### Work task
All of the data below is to be printed again exactly.

### Dataset records
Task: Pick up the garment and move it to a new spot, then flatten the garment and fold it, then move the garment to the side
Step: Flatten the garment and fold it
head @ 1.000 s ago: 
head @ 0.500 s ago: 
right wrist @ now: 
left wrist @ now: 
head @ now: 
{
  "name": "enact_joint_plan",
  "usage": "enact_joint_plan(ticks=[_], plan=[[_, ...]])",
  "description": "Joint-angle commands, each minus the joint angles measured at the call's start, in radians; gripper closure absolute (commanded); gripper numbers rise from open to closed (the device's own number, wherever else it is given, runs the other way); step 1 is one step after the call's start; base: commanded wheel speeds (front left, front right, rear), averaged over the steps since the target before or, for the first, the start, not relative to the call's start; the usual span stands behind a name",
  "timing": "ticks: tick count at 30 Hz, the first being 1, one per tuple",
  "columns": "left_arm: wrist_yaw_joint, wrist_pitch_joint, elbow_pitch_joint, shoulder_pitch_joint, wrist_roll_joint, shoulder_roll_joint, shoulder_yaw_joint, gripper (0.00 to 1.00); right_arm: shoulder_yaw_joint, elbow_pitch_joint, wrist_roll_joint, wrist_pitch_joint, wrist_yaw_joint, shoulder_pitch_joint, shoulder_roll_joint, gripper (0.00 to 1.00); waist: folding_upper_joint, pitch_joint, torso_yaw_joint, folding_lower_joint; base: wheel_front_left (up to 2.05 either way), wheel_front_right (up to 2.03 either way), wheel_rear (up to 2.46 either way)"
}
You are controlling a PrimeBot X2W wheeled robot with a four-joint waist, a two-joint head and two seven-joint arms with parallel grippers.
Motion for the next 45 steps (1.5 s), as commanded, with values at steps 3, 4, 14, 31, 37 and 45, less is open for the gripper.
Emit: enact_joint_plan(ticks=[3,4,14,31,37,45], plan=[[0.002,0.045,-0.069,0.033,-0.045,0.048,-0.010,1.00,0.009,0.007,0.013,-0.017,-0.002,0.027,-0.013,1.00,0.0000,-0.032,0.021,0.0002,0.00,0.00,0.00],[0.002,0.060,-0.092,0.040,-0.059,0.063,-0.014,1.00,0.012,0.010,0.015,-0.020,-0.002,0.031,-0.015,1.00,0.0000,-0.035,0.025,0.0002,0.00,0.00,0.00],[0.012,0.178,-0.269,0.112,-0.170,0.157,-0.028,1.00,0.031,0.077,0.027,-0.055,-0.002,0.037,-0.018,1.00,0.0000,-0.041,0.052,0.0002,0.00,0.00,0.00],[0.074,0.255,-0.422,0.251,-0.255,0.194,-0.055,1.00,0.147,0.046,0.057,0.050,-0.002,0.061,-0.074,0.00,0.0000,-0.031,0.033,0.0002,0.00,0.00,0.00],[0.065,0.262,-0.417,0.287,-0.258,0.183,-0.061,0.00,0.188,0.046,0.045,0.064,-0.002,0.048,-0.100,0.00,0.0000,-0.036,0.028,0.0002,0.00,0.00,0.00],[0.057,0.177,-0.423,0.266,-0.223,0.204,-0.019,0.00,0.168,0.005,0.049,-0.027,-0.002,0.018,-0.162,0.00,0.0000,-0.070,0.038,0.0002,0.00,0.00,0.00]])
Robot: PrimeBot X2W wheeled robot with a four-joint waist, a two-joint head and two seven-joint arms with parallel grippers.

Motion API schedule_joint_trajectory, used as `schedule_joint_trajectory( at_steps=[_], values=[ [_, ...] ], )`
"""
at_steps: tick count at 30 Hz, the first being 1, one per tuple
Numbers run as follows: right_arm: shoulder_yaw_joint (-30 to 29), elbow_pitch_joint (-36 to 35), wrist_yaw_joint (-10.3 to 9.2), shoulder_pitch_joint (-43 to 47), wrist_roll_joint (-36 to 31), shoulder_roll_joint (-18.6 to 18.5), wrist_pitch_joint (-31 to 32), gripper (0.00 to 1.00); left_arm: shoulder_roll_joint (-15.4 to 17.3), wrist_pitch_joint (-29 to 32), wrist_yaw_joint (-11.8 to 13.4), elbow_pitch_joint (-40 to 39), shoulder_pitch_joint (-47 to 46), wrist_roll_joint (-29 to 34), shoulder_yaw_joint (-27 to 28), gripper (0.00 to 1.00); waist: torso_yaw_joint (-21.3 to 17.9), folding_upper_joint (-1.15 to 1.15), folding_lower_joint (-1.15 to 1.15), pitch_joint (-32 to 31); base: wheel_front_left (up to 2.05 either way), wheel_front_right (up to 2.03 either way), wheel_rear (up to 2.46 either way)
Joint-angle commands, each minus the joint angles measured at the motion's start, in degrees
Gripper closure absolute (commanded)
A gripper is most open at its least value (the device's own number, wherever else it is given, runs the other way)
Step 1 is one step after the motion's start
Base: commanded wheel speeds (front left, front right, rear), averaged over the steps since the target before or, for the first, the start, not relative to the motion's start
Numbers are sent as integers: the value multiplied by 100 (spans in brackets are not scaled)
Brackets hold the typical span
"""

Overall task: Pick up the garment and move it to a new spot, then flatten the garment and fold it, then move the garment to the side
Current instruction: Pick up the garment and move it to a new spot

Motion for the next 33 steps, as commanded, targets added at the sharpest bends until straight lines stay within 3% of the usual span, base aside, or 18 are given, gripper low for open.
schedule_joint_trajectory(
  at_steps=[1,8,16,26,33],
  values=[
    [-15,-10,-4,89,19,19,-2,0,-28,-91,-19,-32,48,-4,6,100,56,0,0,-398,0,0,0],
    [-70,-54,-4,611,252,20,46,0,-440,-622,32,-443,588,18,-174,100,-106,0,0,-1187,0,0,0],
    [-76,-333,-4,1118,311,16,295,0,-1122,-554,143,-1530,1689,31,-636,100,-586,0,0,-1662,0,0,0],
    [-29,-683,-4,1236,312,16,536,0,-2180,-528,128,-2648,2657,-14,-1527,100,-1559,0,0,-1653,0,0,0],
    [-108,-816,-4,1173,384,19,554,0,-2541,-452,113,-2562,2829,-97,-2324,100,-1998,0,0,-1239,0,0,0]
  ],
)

### Solution for this problem
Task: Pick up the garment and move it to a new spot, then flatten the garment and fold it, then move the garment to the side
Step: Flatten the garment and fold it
head @ 1.000 s ago: 
head @ 0.500 s ago: 
right wrist @ now: 
left wrist @ now: 
head @ now: 
{
  "name": "enact_joint_plan",
  "usage": "enact_joint_plan(ticks=[_], plan=[[_, ...]])",
  "description": "Joint-angle commands, each minus the joint angles measured at the call's start, in radians; gripper closure absolute (commanded); gripper numbers rise from open to closed (the device's own number, wherever else it is given, runs the other way); step 1 is one step after the call's start; base: commanded wheel speeds (front left, front right, rear), averaged over the steps since the target before or, for the first, the start, not relative to the call's start; the usual span stands behind a name",
  "timing": "ticks: tick count at 30 Hz, the first being 1, one per tuple",
  "columns": "left_arm: wrist_yaw_joint, wrist_pitch_joint, elbow_pitch_joint, shoulder_pitch_joint, wrist_roll_joint, shoulder_roll_joint, shoulder_yaw_joint, gripper (0.00 to 1.00); right_arm: shoulder_yaw_joint, elbow_pitch_joint, wrist_roll_joint, wrist_pitch_joint, wrist_yaw_joint, shoulder_pitch_joint, shoulder_roll_joint, gripper (0.00 to 1.00); waist: folding_upper_joint, pitch_joint, torso_yaw_joint, folding_lower_joint; base: wheel_front_left (up to 2.05 either way), wheel_front_right (up to 2.03 either way), wheel_rear (up to 2.46 either way)"
}
You are controlling a PrimeBot X2W wheeled robot with a four-joint waist, a two-joint head and two seven-joint arms with parallel grippers.
Motion for the next 45 steps (1.5 s), as commanded, with values at steps 3, 4, 14, 31, 37 and 45, less is open for the gripper.
Emit: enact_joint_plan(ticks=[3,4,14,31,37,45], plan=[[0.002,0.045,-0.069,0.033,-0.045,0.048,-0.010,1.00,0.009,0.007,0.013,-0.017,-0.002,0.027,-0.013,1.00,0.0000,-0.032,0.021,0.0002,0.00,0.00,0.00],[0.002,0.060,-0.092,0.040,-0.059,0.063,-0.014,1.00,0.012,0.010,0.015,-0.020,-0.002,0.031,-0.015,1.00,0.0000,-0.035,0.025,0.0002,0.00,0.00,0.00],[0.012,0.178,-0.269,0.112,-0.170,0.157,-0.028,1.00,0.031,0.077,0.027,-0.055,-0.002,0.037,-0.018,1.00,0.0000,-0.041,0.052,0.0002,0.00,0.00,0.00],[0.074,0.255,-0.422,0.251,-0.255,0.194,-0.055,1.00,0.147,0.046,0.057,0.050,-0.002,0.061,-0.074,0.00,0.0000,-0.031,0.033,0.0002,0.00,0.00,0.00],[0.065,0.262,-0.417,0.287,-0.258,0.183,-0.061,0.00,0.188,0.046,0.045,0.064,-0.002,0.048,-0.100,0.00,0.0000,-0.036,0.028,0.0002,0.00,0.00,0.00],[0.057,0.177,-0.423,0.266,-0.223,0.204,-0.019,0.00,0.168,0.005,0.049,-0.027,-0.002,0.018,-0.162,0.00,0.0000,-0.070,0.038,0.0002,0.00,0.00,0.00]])
Robot: PrimeBot X2W wheeled robot with a four-joint waist, a two-joint head and two seven-joint arms with parallel grippers.

Motion API schedule_joint_trajectory, used as `schedule_joint_trajectory( at_steps=[_], values=[ [_, ...] ], )`
"""
at_steps: tick count at 30 Hz, the first being 1, one per tuple
Numbers run as follows: right_arm: shoulder_yaw_joint (-30 to 29), elbow_pitch_joint (-36 to 35), wrist_yaw_joint (-10.3 to 9.2), shoulder_pitch_joint (-43 to 47), wrist_roll_joint (-36 to 31), shoulder_roll_joint (-18.6 to 18.5), wrist_pitch_joint (-31 to 32), gripper (0.00 to 1.00); left_arm: shoulder_roll_joint (-15.4 to 17.3), wrist_pitch_joint (-29 to 32), wrist_yaw_joint (-11.8 to 13.4), elbow_pitch_joint (-40 to 39), shoulder_pitch_joint (-47 to 46), wrist_roll_joint (-29 to 34), shoulder_yaw_joint (-27 to 28), gripper (0.00 to 1.00); waist: torso_yaw_joint (-21.3 to 17.9), folding_upper_joint (-1.15 to 1.15), folding_lower_joint (-1.15 to 1.15), pitch_joint (-32 to 31); base: wheel_front_left (up to 2.05 either way), wheel_front_right (up to 2.03 either way), wheel_rear (up to 2.46 either way)
Joint-angle commands, each minus the joint angles measured at the motion's start, in degrees
Gripper closure absolute (commanded)
A gripper is most open at its least value (the device's own number, wherever else it is given, runs the other way)
Step 1 is one step after the motion's start
Base: commanded wheel speeds (front left, front right, rear), averaged over the steps since the target before or, for the first, the start, not relative to the motion's start
Numbers are sent as integers: the value multiplied by 100 (spans in brackets are not scaled)
Brackets hold the typical span
"""

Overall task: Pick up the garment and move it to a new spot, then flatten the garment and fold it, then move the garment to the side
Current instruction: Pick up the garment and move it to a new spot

Motion for the next 33 steps, as commanded, targets added at the sharpest bends until straight lines stay within 3% of the usual span, base aside, or 18 are given, gripper low for open.
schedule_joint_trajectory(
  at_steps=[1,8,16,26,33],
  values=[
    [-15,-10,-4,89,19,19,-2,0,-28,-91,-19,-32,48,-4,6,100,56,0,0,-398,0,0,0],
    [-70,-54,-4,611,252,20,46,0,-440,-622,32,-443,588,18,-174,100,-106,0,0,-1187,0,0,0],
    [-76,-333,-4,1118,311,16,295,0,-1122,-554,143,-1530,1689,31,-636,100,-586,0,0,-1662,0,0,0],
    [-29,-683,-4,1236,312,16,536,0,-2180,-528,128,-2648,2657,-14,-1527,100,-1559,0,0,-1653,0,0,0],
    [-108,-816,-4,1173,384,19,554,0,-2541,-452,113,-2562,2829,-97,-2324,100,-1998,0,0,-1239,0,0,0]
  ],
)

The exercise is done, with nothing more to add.